→ What you will do: Check each line of the listing below for the string "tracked", and copy the ones that have it.

------------------------------------------------------------------------

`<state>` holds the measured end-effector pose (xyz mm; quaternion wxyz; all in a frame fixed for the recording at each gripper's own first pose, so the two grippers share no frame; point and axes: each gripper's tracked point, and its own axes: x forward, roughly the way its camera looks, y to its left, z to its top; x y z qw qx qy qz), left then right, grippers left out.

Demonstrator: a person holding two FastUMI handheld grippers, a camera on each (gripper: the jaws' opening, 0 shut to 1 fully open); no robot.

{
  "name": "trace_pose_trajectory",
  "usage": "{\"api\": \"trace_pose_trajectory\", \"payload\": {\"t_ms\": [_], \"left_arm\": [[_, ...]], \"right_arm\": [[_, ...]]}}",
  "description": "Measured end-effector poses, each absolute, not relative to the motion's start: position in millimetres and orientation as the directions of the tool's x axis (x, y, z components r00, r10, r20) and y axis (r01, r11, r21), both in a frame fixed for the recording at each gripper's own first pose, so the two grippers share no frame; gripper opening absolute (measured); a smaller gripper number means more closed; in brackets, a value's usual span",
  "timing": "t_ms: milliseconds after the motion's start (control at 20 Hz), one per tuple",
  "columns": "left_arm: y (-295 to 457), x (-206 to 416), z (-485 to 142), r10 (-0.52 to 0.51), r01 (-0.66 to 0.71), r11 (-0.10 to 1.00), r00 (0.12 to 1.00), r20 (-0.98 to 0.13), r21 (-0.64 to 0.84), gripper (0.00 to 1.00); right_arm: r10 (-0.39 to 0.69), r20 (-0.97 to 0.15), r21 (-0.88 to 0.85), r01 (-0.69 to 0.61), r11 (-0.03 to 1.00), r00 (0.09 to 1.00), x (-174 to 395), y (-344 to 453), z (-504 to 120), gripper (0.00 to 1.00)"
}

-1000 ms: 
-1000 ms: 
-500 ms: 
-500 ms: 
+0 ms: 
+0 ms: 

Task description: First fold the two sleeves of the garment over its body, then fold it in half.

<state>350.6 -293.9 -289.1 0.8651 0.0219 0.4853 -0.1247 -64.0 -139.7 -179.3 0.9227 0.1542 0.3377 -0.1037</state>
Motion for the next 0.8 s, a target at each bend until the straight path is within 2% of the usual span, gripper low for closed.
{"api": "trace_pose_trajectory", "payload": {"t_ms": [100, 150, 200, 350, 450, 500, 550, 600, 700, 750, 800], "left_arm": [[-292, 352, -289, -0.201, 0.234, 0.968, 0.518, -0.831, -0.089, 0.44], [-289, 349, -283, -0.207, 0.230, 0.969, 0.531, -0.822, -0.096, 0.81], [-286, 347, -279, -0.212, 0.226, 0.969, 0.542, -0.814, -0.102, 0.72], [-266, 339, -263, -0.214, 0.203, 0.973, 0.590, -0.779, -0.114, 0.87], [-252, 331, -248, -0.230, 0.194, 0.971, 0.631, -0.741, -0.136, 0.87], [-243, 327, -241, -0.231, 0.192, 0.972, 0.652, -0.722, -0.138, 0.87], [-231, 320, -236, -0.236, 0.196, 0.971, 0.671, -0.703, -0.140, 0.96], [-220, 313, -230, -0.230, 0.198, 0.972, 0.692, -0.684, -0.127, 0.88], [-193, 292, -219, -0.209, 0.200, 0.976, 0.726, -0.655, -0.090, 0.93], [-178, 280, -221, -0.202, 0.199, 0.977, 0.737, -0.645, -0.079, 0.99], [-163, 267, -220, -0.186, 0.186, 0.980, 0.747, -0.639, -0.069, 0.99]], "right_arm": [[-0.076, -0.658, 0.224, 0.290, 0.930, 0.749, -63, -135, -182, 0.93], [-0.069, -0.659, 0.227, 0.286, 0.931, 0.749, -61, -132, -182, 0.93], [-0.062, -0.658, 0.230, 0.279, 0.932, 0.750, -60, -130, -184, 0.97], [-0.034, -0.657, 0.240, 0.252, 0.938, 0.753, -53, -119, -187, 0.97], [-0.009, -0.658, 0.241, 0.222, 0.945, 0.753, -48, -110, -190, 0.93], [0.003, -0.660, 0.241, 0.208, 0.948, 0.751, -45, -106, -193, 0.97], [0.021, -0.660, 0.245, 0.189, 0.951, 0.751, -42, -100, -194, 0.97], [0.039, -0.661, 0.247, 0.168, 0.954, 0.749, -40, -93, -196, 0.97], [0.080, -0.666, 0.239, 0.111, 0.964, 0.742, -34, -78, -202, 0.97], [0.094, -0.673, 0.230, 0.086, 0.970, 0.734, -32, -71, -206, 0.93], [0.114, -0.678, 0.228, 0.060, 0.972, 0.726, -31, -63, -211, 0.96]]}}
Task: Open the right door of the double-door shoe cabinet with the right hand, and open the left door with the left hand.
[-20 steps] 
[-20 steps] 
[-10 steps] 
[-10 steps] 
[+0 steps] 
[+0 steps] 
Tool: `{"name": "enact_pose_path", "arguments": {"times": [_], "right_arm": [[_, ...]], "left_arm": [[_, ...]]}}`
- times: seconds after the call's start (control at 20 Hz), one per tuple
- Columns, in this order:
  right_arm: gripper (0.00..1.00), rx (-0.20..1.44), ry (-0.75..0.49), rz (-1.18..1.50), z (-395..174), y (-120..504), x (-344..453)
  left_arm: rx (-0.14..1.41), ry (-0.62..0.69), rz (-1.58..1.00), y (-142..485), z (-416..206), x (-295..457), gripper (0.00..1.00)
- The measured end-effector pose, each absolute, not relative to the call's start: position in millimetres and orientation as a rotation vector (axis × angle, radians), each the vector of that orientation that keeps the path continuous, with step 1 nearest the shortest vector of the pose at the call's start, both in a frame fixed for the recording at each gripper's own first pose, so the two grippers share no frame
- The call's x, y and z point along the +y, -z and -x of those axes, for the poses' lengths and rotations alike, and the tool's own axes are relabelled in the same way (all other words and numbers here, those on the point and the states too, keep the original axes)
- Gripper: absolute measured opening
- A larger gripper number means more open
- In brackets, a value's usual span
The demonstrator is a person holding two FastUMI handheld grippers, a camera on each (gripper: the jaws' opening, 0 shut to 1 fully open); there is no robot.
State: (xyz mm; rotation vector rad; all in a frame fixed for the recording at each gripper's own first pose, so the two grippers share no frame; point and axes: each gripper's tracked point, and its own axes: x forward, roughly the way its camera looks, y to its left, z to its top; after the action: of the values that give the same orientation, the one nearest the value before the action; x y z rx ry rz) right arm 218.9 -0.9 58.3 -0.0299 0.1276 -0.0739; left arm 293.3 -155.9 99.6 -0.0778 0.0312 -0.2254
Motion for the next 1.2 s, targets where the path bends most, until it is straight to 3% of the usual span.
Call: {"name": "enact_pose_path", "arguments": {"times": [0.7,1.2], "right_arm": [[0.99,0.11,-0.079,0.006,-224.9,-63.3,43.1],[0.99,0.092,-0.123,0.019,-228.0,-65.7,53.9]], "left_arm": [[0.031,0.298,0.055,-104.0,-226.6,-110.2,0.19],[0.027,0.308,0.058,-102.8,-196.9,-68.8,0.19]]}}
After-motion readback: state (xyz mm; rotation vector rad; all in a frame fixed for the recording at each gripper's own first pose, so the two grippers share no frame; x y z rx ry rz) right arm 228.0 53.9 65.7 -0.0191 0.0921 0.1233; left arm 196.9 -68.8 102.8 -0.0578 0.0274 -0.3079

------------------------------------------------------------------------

→ Response to this task:
`<state>` holds the measured end-effector pose (xyz mm; quaternion wxyz; all in a frame fixed for the recording at each gripper's own first pose, so the two grippers share no frame; point and axes: each gripper's tracked point, and its own axes: x forward, roughly the way its camera looks, y to its left, z to its top; x y z qw qx qy qz), left then right, grippers left out.
State: (xyz mm; rotation vector rad; all in a frame fixed for the recording at each gripper's own first pose, so the two grippers share no frame; point and axes: each gripper's tracked point, and its own axes: x forward, roughly the way its camera looks, y to its left, z to its top; after the action: of the values that give the same orientation, the one nearest the value before the action; x y z rx ry rz) right arm 218.9 -0.9 58.3 -0.0299 0.1276 -0.0739; left arm 293.3 -155.9 99.6 -0.0778 0.0312 -0.2254

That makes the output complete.